▸ EXERCISE GOAL
The lines to reproduce from the material below are those from the one containing "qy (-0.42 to" through the one containing "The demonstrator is", both included; write them out exactly and add nothing.

▸ DATA FOR THIS TASK
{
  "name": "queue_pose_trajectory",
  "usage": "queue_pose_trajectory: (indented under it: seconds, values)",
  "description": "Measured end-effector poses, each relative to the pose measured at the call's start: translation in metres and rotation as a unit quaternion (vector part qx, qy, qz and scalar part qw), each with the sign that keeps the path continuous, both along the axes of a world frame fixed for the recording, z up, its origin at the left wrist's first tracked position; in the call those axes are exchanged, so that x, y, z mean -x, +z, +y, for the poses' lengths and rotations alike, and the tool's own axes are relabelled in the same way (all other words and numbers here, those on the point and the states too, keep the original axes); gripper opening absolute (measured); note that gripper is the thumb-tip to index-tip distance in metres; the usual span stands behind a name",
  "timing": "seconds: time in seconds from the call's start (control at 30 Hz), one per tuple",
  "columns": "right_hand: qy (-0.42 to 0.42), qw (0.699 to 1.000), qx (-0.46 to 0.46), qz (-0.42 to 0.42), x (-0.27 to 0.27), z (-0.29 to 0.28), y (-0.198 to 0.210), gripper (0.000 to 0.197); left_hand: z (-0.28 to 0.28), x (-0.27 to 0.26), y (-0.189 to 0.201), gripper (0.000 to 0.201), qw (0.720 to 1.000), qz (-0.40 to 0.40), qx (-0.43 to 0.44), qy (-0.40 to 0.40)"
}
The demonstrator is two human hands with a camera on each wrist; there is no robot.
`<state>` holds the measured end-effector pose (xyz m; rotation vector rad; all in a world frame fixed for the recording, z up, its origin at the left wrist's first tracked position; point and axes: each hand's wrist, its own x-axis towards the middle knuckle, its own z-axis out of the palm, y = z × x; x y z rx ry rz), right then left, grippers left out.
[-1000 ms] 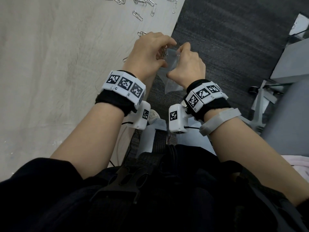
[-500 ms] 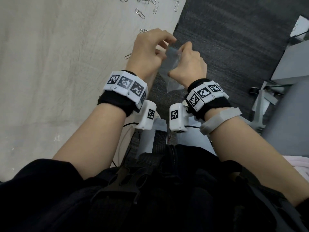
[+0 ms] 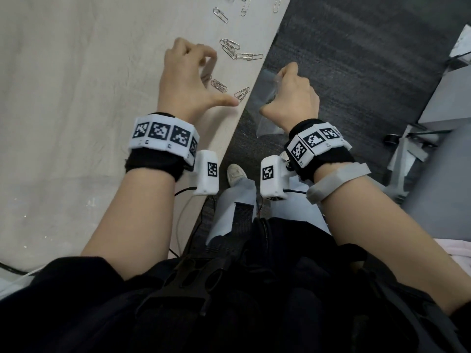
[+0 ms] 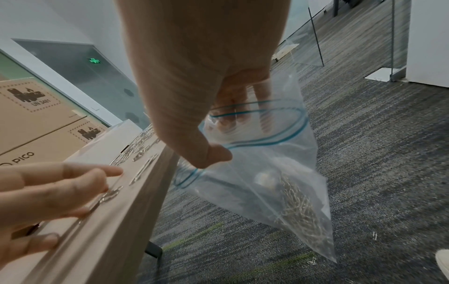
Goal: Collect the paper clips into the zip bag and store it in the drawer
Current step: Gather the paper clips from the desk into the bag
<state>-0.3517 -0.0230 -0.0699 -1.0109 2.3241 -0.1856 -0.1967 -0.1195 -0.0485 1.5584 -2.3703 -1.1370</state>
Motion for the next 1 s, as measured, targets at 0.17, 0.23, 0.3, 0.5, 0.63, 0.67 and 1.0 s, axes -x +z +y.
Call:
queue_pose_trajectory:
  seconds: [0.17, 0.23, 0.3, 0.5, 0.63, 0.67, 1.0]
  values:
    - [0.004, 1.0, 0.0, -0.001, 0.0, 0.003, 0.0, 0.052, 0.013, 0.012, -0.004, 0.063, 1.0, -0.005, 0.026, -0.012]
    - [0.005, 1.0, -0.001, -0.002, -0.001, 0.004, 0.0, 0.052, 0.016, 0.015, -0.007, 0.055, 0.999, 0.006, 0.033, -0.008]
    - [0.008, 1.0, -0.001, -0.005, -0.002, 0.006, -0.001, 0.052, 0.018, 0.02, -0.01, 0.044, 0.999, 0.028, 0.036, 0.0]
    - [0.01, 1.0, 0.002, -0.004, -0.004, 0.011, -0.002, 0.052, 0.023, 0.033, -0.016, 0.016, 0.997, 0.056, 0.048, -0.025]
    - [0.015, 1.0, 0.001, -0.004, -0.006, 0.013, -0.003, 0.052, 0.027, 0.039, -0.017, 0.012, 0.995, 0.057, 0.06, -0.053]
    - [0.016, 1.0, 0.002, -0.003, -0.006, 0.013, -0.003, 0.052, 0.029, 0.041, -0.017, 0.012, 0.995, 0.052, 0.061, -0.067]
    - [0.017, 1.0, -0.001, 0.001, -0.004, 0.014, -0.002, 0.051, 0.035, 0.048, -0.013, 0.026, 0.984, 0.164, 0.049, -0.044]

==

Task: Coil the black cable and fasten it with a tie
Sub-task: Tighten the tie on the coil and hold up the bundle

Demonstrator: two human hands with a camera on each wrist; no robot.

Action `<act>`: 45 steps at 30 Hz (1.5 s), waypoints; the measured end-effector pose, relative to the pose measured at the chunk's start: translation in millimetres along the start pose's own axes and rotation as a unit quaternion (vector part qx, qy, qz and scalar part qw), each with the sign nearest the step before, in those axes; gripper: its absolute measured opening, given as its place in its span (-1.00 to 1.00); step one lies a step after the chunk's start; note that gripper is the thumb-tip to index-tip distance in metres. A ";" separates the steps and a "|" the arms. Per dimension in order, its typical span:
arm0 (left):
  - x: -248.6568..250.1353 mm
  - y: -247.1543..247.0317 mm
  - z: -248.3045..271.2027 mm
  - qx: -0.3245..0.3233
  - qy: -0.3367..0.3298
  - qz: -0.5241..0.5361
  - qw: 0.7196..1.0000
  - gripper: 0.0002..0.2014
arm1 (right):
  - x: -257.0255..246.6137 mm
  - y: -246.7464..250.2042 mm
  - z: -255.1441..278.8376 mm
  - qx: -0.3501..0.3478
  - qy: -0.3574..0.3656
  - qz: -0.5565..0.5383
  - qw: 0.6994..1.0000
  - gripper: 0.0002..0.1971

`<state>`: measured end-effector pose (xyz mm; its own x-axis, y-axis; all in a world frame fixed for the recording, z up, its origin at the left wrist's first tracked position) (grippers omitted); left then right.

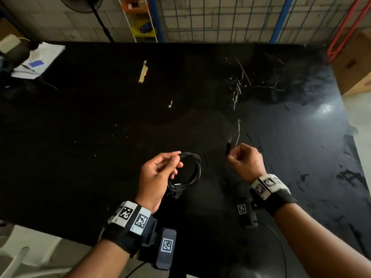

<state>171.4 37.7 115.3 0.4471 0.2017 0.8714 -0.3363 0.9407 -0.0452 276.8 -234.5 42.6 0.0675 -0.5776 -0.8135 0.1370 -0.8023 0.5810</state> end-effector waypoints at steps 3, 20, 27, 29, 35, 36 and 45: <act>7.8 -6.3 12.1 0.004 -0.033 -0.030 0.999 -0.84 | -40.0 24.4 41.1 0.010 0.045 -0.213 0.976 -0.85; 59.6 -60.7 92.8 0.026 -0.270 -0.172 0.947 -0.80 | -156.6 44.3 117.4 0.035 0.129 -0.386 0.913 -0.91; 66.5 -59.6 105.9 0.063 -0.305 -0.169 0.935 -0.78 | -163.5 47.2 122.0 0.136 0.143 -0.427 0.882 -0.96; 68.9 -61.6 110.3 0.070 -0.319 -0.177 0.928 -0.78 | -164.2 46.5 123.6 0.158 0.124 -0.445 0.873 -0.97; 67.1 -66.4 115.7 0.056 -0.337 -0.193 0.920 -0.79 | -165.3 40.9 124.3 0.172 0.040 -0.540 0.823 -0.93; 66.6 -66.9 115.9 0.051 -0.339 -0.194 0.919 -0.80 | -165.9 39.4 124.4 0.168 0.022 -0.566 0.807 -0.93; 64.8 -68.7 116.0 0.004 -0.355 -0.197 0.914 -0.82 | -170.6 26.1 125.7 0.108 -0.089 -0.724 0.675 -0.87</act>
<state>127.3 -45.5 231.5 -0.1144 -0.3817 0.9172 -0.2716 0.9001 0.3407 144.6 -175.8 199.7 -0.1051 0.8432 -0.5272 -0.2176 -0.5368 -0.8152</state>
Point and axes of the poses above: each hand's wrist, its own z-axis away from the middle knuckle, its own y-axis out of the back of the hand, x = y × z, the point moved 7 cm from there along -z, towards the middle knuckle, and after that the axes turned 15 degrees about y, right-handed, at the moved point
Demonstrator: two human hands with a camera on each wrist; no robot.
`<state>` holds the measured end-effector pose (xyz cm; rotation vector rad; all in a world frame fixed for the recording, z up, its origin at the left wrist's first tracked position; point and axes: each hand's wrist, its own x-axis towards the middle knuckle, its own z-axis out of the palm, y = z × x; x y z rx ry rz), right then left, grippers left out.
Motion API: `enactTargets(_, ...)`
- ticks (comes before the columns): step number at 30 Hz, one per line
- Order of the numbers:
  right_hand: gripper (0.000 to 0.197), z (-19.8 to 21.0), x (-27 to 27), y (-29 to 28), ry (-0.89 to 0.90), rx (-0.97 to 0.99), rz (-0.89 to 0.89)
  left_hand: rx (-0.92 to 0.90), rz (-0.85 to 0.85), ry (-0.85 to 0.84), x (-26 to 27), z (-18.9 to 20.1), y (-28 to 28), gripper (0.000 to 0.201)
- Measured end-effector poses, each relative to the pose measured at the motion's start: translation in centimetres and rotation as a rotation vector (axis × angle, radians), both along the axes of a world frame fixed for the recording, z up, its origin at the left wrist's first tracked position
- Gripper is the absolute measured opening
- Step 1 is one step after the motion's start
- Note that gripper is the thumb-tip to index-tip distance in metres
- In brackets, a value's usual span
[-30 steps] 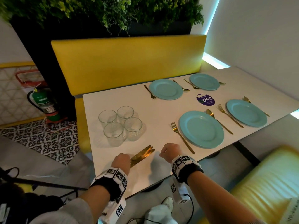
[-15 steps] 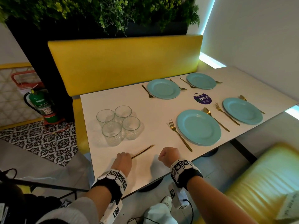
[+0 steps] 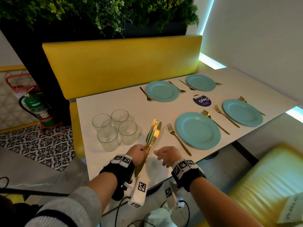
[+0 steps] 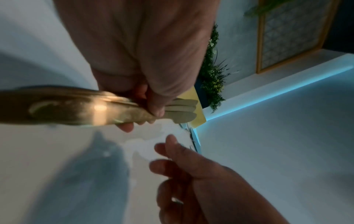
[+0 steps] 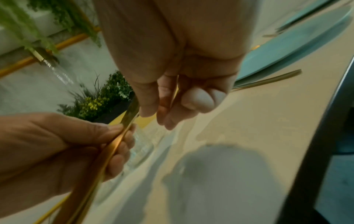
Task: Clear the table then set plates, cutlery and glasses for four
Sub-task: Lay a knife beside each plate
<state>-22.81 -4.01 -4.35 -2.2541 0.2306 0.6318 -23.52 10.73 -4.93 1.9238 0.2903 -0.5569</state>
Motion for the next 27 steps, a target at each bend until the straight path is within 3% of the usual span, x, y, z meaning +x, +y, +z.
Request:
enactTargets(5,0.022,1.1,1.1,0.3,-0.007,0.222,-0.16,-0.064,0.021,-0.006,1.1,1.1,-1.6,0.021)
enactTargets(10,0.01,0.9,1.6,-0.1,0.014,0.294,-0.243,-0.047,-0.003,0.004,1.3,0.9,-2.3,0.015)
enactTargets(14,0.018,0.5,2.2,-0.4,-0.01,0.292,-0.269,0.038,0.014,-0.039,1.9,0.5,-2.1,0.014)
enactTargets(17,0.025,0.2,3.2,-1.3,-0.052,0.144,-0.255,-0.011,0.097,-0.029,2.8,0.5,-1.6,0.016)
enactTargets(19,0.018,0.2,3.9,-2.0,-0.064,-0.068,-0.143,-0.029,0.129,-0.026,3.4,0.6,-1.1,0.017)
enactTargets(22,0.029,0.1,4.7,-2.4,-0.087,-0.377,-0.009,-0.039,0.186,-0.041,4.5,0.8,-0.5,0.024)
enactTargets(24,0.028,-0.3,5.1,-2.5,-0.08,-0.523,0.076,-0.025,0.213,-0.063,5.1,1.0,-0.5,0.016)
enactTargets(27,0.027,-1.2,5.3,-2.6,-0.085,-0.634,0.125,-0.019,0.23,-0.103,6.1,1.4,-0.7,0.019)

▸ EXERCISE OUTPUT
  "columns": "right_hand: qy (-0.42 to 0.42), qw (0.699 to 1.000), qx (-0.46 to 0.46), qz (-0.42 to 0.42), x (-0.27 to 0.27), z (-0.29 to 0.28), y (-0.198 to 0.210), gripper (0.000 to 0.197); left_hand: z (-0.28 to 0.28), x (-0.27 to 0.26), y (-0.189 to 0.201), gripper (0.000 to 0.201), qw (0.720 to 1.000), qz (-0.40 to 0.40), qx (-0.43 to 0.44), qy (-0.40 to 0.40)"
}
The demonstrator is two human hands with a camera on each wrist; there is no robot.

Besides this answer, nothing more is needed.